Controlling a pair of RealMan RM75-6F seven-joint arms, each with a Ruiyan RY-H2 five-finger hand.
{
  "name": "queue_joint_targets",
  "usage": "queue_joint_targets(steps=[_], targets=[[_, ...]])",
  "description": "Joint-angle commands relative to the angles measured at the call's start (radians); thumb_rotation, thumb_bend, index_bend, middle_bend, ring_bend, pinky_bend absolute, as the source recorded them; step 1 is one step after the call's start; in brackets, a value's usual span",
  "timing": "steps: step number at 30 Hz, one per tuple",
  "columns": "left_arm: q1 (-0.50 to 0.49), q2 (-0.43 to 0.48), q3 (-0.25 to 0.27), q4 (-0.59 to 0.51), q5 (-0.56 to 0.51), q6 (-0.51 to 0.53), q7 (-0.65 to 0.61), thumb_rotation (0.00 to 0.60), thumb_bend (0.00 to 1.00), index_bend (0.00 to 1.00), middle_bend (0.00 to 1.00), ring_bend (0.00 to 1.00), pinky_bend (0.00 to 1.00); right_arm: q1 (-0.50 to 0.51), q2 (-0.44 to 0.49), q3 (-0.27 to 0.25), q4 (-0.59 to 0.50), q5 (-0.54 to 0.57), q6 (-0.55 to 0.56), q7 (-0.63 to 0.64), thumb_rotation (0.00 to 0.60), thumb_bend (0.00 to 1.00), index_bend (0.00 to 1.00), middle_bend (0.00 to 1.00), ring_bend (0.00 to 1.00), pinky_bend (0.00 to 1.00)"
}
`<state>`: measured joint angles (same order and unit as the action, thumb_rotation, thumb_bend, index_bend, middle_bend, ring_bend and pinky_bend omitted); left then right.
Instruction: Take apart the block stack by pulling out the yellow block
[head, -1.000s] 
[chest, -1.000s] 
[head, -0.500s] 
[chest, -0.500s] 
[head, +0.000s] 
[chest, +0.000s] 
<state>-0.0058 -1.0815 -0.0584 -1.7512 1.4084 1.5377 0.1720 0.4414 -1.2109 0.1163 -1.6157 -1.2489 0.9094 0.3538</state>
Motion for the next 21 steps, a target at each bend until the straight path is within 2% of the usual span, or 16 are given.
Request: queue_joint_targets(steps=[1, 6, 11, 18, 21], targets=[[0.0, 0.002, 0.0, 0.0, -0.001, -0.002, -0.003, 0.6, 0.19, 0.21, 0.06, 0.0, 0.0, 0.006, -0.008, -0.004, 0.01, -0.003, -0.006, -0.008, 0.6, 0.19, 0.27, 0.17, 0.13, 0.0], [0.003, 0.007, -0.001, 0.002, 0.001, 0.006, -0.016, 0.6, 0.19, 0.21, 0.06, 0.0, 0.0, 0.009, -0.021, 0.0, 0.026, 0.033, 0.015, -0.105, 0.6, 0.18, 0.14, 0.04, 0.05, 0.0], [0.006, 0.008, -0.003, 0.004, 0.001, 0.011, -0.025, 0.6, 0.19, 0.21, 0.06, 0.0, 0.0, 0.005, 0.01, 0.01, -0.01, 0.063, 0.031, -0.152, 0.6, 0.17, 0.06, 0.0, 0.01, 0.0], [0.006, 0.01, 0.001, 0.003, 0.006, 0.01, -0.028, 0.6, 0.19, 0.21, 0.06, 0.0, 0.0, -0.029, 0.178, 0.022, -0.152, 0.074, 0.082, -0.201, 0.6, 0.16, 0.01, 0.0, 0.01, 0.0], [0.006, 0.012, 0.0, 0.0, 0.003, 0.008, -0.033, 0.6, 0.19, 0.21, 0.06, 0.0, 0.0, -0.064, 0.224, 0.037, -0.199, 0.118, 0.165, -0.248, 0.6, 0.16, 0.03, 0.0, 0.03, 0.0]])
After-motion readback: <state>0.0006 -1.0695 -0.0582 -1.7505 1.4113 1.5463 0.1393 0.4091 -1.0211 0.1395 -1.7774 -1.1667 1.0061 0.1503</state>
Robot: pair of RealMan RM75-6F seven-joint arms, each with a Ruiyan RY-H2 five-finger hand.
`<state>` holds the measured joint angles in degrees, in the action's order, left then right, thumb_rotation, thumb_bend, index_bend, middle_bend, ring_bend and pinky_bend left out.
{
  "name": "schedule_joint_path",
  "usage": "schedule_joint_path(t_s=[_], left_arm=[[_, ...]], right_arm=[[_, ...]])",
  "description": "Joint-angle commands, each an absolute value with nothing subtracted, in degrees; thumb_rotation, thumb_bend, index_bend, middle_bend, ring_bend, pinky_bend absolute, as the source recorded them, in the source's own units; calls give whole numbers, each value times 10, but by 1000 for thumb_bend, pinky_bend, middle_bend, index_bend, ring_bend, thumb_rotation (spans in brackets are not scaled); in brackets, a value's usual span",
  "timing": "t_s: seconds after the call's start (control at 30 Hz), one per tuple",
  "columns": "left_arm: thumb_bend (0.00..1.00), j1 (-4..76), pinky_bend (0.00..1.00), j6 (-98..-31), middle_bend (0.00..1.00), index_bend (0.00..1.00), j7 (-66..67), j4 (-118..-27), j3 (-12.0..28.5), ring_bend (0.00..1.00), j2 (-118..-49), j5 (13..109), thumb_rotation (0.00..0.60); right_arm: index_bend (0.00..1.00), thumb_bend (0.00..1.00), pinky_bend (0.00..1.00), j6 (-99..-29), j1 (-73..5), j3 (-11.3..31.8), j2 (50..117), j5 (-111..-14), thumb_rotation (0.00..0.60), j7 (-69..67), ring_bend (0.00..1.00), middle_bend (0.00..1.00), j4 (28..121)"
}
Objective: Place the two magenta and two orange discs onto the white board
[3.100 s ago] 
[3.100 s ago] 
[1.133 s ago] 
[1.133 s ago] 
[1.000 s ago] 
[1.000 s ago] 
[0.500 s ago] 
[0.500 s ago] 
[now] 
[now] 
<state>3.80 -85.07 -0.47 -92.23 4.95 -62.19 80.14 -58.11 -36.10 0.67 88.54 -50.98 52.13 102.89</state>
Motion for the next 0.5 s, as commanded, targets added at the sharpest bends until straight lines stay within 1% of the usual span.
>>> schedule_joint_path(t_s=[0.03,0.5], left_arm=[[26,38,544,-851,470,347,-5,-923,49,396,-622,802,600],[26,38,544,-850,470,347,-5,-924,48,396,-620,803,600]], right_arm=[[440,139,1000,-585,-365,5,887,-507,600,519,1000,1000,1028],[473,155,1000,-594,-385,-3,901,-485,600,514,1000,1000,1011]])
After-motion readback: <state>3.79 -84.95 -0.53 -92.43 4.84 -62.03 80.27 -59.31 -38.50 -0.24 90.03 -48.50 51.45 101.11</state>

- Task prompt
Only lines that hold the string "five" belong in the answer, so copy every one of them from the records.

- Result below
Controlling a pair of RealMan RM75-6F seven-joint arms, each with a Ruiyan RY-H2 five-finger hand.
Robot: pair of RealMan RM75-6F seven-joint arms, each with a Ruiyan RY-H2 five-finger hand.

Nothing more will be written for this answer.